Work instruction: Reproduce exactly the lines of the material beneath, from the line that contains "Tag the pink drink carton visible above." to the line that contains "Tag the purple drink carton visible above.", both included, and no other lines.

Provided records:
***
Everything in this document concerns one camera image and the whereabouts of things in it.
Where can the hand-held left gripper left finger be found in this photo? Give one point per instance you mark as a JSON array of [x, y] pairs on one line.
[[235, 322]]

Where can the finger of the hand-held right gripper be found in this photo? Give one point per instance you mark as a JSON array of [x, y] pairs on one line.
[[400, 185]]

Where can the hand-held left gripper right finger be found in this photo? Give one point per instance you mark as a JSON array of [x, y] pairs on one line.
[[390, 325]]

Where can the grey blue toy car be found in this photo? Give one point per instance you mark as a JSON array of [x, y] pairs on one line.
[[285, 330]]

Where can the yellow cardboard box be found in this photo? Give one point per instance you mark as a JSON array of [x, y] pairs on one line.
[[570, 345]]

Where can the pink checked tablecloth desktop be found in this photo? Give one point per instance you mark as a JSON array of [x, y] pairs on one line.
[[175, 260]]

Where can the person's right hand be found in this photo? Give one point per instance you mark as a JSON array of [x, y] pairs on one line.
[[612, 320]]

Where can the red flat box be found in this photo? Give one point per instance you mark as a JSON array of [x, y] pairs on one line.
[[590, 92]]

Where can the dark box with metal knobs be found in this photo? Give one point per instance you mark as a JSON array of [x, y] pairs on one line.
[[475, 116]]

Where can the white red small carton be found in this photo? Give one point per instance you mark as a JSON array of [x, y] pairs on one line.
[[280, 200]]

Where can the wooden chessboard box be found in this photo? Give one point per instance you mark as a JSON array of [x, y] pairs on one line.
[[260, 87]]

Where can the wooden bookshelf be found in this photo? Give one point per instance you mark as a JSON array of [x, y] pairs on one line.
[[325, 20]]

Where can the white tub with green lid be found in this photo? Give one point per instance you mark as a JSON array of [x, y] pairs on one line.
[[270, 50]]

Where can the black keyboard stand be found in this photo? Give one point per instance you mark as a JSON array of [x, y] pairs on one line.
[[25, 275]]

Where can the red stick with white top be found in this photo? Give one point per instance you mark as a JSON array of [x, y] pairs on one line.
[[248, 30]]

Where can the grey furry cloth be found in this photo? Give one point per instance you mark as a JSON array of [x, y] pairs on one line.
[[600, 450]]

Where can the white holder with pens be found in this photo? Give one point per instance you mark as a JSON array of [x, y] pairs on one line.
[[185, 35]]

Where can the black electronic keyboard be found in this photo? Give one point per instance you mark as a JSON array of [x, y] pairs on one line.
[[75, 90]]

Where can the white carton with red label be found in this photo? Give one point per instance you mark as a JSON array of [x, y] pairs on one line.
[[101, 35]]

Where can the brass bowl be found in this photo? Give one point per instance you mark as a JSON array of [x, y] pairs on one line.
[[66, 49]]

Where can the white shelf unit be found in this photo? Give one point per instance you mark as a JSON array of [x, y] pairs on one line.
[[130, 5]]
***
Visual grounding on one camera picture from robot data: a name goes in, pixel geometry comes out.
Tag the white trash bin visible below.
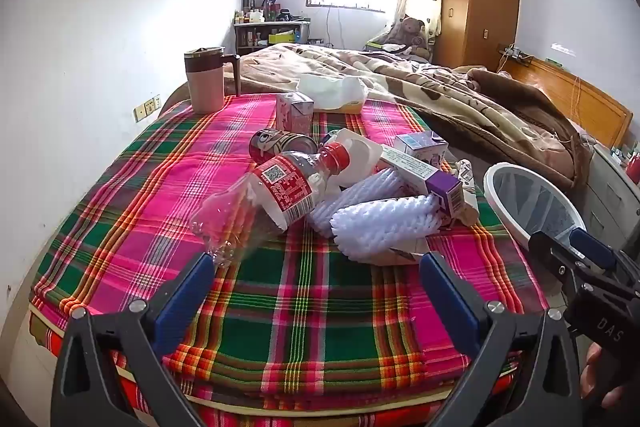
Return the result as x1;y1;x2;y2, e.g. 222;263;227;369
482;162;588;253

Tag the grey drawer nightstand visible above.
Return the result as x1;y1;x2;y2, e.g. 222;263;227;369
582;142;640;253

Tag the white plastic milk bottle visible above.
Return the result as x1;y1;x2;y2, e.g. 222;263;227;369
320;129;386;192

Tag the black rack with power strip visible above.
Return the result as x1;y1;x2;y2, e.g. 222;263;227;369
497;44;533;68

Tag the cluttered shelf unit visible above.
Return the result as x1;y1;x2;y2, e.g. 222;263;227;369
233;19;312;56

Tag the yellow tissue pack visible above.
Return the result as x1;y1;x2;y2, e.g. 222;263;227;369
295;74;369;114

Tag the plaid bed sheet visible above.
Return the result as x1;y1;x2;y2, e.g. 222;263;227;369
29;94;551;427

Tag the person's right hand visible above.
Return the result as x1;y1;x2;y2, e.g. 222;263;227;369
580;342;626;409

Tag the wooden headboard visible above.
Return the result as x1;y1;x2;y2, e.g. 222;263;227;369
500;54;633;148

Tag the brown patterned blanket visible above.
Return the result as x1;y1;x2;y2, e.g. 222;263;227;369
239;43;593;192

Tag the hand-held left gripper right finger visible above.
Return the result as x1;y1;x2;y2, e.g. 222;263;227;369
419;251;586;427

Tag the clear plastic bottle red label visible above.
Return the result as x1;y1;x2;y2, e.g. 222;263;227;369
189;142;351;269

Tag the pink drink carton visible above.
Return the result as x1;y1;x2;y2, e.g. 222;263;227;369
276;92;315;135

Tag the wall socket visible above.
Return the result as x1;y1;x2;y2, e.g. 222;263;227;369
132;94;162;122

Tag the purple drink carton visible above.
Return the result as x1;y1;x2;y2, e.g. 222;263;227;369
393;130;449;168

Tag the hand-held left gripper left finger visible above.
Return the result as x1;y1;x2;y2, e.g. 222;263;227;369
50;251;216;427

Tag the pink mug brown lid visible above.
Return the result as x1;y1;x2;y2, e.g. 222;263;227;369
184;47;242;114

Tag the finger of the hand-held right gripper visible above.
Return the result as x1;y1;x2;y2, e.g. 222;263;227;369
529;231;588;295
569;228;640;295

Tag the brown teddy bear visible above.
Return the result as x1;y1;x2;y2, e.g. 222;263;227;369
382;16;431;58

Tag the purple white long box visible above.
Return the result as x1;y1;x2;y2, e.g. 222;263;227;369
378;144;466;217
***
Solution to this exercise:
Tag the pink drink carton visible above.
Return the result as x1;y1;x2;y2, e.g. 222;263;227;369
276;92;315;135

Tag the wall socket visible above.
Return the result as x1;y1;x2;y2, e.g. 222;263;227;369
132;94;162;122

Tag the purple drink carton visible above.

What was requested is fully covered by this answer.